Monday, 30th October 2017

E- paper

Viagra way for cancer

Read more below

By Scientists have found that nitric oxide can help destroy rogue cancer cells resistant to drugs. T.V. Jayan reports
  • Published 29.07.13
  •  

What scientists have done with a substance that the body uses to signal an erection may give humanity a whole new way of tackling stubborn cancers.

A team of scientists, including the Calcutta-born Rajdeep Chowdhury, has found that nitric oxide — a molecule that helps blood vessels to dilate and which is also used in muscle building — packs yet another surprise. The chemical can trigger a cascade of molecular events that eventually lead to the destruction of cancer cells that refuse to respond to the present-day anticancer drugs.

Nitric oxide is known to be a key signalling molecule in the human body. For instance, drugs used to treat erectile dysfunction such as Viagra copy the action of nitric oxide.

Most cancer drugs directly or indirectly make use of an inherent mechanism that forces defective cells to commit suicide. This is called apoptosis, or programmed cell death. However, many cancers of the breast and the pancreas do not respond well to such treatment.

Two researchers in the US — Gerald N. Wogan of the Massachusetts Institute of Technology and Cheryl Lyn Walker of the Texas A&M Health Science Center in Houston — have collaborated to show for the first time that yet another natural mechanism called autophagy can be harnessed to tame such malignant cells.

Interestingly, two Indian postdoctoral researchers — Chowdhury in Wogan’s lab and Durga Nand Tripathi in the Walker lab — are the joint first authors of the paper, published in the Proceedings of National Academy of Sciences last week.

Durga Nand Tripathi and Rajdeep Chowdhury

Autophagy is a process whereby a cell consumes parts of itself so that its integrity is maintained. This self-eating process helps the cells to clean up abnormal lumps of proteins as well as damaged sub-cellular constituents.

This phenomenon also comes into play when a person is starving — when food is not available, the body starts breaking down fat cells so that it can keep itself alive.

“What is significant is that we found out that nitric oxide pushes the cancer cell not towards apoptosis but autophagy,” says Chowdhury, currently an assistant professor at the Birla Institute of Technology and Science at Pilani, Rajasthan.

“We have unravelled the molecular involved in this process. We hope that this might open a new avenue to deal with rogue cancer cells ,” says Chowdhury who did his schooling in Calcutta and earned a PhD from the city-based Indian Institute of Chemical Biology.

Tripathi points out that resistant cancers have been giving scientists a tough challenge for some time. “For instance, apoptosis cannot be an option for certain breast and pancreatic cancers because of two biomolecules. When the protein PCL2 is present in high levels, the cells cannot be subjected to programmed cell death. On the other hand, low levels of the enzyme capsase3 come in the way of destroying the tumour cells,” says Tripathi, who moved to the US in 2010 after obtaining a doctorate from the National Institute of Pharmaceutical Education and Research at Mohali, near Chandigarh.
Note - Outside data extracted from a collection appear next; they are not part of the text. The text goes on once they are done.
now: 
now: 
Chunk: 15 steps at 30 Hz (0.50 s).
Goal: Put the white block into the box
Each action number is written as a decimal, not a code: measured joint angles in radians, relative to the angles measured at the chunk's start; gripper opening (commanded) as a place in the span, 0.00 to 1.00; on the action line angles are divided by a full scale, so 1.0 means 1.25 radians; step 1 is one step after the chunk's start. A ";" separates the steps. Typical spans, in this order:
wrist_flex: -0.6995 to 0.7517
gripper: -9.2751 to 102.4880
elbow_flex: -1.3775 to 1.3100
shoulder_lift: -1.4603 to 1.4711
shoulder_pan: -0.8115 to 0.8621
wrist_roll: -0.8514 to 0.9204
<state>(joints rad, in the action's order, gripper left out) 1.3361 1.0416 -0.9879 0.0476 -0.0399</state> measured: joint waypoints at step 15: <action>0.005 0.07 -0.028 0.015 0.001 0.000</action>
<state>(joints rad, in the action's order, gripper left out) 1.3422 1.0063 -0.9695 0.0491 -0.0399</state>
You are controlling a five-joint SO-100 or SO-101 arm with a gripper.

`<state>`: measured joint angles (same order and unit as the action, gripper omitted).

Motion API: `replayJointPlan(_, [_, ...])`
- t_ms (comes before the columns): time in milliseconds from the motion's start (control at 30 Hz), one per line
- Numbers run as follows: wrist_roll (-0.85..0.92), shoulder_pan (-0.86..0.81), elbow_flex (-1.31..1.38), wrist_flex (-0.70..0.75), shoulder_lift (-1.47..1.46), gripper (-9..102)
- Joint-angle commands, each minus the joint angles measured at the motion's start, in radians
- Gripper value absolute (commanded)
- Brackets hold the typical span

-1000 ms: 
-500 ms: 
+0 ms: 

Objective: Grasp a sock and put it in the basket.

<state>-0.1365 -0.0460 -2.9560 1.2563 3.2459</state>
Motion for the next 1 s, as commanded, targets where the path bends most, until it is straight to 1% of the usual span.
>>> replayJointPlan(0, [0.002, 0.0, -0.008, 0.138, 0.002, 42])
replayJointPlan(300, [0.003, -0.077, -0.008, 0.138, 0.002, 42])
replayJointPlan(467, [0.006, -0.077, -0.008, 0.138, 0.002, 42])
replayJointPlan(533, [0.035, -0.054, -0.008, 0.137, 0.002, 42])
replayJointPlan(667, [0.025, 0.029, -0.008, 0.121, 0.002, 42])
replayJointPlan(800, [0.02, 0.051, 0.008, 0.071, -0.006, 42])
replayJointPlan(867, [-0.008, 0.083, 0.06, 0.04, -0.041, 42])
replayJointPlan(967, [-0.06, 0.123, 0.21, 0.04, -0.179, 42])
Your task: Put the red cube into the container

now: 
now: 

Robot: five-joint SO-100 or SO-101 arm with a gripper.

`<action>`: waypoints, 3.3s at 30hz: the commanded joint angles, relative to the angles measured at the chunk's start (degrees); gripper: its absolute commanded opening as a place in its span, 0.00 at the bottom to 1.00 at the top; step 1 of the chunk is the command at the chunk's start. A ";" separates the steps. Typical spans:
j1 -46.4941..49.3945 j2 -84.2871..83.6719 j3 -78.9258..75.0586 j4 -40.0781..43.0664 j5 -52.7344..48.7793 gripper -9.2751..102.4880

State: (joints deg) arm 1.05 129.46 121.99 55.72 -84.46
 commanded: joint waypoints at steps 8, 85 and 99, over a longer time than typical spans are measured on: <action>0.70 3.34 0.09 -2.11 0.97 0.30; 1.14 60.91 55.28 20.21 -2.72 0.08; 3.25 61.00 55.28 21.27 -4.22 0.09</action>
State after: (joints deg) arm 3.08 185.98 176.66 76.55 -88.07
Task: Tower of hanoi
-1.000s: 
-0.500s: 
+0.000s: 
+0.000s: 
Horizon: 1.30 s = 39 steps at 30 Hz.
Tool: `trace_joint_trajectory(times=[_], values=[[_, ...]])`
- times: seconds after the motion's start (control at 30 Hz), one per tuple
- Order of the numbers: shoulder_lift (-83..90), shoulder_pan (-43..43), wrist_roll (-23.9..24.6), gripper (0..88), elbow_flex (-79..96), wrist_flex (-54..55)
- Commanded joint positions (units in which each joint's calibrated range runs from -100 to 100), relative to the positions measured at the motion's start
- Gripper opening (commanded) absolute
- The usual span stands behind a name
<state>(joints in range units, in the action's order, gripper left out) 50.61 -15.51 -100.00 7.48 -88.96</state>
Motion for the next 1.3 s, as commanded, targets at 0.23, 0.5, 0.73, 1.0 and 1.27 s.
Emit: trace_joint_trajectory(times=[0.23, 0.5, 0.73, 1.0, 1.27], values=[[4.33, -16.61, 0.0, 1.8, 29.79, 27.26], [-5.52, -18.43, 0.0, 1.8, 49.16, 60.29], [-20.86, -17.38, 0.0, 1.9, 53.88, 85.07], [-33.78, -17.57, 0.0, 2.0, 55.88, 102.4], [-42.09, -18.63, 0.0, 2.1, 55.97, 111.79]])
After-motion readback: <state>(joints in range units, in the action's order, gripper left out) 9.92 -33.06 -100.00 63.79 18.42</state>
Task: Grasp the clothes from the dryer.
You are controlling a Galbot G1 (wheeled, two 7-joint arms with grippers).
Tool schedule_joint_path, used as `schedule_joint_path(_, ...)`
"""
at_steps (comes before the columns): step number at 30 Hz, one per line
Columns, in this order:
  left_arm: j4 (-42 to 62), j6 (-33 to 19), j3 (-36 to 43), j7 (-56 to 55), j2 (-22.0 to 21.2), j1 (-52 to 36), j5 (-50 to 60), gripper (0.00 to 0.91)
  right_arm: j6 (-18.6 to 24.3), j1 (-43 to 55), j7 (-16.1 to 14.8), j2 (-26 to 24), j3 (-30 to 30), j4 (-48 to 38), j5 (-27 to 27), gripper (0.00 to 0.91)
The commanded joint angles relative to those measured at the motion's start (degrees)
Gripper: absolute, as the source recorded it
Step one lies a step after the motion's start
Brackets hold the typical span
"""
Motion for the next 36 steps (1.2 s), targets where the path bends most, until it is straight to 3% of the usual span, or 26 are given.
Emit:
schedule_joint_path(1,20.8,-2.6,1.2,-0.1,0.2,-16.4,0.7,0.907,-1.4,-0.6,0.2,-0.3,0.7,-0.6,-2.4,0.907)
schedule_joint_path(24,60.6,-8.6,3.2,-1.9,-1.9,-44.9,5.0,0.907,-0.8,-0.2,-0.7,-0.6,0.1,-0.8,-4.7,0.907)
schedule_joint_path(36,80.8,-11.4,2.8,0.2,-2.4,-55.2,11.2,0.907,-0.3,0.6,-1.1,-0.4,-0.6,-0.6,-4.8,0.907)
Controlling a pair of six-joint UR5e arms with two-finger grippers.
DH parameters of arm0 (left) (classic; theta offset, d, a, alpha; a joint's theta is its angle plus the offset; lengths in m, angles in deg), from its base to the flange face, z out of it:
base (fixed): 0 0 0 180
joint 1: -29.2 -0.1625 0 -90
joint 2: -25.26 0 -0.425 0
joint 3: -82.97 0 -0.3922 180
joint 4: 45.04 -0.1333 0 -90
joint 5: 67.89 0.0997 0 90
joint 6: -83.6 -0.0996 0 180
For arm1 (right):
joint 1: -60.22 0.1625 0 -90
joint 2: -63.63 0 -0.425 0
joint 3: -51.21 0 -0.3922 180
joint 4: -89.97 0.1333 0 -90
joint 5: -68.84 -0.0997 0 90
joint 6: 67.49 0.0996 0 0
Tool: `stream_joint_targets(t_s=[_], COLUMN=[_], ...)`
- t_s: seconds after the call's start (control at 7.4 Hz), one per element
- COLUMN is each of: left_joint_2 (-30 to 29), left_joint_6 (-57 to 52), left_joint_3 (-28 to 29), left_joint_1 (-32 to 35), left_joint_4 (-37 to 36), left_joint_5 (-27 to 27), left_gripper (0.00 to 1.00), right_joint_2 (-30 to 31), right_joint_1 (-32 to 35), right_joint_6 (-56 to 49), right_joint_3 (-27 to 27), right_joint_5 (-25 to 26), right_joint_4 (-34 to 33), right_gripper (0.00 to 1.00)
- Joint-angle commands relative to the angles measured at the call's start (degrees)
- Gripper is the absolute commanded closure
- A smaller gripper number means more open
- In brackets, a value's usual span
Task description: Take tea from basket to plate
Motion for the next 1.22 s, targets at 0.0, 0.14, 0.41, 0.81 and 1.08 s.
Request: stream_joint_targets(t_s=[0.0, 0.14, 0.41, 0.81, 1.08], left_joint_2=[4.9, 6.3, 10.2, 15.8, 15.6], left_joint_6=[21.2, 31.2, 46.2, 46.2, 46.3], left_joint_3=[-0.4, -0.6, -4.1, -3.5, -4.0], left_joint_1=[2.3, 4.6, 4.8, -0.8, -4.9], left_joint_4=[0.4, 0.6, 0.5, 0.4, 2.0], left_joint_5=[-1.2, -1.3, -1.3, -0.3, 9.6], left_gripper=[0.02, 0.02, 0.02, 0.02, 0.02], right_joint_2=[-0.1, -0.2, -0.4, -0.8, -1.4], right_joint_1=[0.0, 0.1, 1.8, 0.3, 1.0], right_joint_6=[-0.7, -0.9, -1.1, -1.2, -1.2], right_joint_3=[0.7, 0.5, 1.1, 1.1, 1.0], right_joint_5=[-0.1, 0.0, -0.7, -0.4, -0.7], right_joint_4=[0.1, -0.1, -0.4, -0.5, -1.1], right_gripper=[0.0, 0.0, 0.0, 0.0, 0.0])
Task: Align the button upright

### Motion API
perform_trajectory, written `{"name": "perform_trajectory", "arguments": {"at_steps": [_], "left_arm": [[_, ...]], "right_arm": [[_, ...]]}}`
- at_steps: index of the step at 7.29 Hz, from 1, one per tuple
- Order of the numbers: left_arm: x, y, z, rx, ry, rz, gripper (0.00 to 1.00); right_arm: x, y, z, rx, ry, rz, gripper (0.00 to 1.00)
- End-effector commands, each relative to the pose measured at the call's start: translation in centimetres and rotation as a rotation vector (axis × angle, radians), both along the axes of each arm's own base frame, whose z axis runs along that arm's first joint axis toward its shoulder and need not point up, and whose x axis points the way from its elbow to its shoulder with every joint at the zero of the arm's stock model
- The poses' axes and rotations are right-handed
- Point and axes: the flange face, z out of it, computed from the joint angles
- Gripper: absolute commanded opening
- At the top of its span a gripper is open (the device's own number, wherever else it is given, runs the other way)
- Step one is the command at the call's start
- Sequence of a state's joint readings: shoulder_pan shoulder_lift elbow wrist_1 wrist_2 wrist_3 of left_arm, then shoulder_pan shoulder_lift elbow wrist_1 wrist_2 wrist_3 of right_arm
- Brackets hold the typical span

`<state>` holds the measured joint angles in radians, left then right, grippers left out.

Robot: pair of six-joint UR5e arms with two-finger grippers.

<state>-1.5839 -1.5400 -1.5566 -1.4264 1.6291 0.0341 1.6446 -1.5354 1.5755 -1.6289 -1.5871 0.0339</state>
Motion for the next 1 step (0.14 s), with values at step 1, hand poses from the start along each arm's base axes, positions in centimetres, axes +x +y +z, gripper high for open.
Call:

Free radicals like reactive oxygen species are produced in the body as part of the metabolic process. When they combine with nitric oxide, much stronger reactive nitrogen species are produced. These molecules can induce autophagy by activating a protein called ATM, whose primary job is to repair damage caused to DNA, Tripathi says.

But when its efforts to repair the damage fail, it signals the protein machinery of the cell to prepare it for autophagy. As part of autophagy, mitochondria — which is responsible for supplying energy in the cell — is attacked. “It is just like shutting down the energy supply in the cell,” Tripathi told KnowHow.

The scientists next plan to study what sort of impact this process will have on normal cells around tumour cells.

“This work describes a new self-destruction mechanism that can be exploited to treat cancer, particularly the resistant types,” says Rathindranth Baral, a senior scientist at the Chittaranjan National Cancer Institute, Calcutta.

More importantly, this process can be initiated by nitric oxide whose production is less expensive than standard cancer treatment, Baral adds. He hopes that further studies by different research groups will validate the efficacy of this process, helping the scientific community to develop novel, non-toxic cancer therapies.